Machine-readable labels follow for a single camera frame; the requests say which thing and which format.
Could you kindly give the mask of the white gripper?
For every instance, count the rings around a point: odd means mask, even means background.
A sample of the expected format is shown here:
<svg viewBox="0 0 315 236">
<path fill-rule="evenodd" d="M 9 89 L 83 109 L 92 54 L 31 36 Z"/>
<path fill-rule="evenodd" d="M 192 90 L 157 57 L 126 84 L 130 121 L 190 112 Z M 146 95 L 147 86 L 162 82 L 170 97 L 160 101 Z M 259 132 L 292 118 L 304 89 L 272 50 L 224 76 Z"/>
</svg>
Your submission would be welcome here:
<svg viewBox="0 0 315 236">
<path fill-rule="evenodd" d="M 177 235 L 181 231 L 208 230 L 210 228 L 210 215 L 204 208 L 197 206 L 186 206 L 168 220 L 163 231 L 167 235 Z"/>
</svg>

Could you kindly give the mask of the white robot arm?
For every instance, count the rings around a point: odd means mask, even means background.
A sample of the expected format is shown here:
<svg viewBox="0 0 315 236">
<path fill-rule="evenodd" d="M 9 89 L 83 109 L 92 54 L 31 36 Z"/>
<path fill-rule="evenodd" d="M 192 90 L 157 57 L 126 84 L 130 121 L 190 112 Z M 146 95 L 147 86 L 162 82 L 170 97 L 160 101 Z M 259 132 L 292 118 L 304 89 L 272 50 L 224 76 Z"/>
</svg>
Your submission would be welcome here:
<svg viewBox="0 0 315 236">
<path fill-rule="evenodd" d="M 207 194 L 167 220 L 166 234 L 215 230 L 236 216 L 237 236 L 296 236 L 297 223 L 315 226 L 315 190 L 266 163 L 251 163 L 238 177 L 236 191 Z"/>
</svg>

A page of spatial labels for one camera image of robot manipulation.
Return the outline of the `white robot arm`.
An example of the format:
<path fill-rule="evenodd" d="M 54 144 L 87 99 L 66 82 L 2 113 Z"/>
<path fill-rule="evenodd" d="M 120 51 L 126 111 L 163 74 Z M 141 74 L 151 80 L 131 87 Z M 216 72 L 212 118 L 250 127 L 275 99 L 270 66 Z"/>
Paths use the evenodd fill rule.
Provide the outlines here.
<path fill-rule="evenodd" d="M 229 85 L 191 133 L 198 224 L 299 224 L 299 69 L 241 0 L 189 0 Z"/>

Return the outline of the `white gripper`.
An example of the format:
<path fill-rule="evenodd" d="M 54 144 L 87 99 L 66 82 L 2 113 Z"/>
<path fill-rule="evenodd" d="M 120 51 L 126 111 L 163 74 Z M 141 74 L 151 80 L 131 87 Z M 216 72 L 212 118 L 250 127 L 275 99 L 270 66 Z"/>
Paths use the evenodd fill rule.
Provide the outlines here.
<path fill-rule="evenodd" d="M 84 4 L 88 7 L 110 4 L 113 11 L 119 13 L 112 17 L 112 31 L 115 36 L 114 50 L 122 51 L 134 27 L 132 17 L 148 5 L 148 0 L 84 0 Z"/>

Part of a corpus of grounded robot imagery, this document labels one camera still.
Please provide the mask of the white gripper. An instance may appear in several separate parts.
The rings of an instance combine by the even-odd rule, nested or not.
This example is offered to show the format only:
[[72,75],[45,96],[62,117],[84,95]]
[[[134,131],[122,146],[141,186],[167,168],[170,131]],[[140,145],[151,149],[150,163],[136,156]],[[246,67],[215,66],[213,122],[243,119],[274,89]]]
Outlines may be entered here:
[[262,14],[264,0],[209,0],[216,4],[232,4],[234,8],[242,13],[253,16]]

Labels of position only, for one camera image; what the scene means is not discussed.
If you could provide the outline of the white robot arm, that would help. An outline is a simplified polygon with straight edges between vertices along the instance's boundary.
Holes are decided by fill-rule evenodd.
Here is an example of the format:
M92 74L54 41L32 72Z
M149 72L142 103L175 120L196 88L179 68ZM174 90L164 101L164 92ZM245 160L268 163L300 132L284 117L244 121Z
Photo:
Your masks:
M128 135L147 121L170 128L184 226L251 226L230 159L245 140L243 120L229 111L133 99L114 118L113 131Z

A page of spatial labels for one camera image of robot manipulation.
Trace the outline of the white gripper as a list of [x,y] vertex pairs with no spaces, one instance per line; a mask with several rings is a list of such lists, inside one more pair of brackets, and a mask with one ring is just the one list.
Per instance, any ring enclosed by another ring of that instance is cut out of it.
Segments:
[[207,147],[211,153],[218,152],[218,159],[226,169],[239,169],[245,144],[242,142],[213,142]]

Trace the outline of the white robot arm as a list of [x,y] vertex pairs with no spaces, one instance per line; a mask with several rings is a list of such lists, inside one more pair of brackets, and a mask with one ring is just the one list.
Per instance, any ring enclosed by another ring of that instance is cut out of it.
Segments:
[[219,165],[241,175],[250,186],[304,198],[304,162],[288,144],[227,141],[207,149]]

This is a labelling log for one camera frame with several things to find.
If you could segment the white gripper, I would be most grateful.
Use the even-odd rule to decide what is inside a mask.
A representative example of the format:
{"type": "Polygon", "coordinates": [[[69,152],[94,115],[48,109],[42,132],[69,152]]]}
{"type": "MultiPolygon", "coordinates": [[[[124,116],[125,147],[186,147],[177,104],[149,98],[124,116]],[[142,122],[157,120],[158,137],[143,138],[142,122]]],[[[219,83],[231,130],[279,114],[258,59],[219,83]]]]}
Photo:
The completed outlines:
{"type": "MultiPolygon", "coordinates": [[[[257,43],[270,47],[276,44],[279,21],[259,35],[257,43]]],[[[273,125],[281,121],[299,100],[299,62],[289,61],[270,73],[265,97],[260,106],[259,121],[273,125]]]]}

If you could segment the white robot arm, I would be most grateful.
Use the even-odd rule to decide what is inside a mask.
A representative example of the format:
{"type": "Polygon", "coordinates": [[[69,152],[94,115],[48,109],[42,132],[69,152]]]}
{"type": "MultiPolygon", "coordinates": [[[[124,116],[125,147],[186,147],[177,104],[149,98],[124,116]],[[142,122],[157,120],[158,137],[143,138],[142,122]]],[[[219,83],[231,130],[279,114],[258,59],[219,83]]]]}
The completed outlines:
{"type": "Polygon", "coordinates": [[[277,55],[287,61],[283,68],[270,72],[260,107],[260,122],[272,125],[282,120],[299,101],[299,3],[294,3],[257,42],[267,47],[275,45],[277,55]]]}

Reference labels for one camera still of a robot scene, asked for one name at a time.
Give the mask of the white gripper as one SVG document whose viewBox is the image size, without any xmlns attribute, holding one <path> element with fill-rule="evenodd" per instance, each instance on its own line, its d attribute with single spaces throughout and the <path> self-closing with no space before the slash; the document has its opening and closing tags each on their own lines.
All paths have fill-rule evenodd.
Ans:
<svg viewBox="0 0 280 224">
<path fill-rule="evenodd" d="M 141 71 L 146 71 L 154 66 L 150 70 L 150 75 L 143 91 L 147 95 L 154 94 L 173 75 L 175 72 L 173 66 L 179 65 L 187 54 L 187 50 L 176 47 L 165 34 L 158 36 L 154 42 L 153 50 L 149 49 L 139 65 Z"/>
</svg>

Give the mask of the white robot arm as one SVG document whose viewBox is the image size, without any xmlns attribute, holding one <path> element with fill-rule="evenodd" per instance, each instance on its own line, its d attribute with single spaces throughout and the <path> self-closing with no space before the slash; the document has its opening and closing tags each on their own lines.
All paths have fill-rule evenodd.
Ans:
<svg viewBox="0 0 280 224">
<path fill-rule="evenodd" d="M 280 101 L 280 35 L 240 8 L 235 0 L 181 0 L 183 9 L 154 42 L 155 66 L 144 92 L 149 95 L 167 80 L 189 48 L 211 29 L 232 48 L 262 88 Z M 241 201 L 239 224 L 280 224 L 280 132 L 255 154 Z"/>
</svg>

——

> **Task to complete**: Each line in the records above with "scene" must be returned.

> **Answer box**:
Labels of position only, for one camera image; what the scene means is not discussed.
Reference labels for one camera still of a robot scene, asked for one name at a time.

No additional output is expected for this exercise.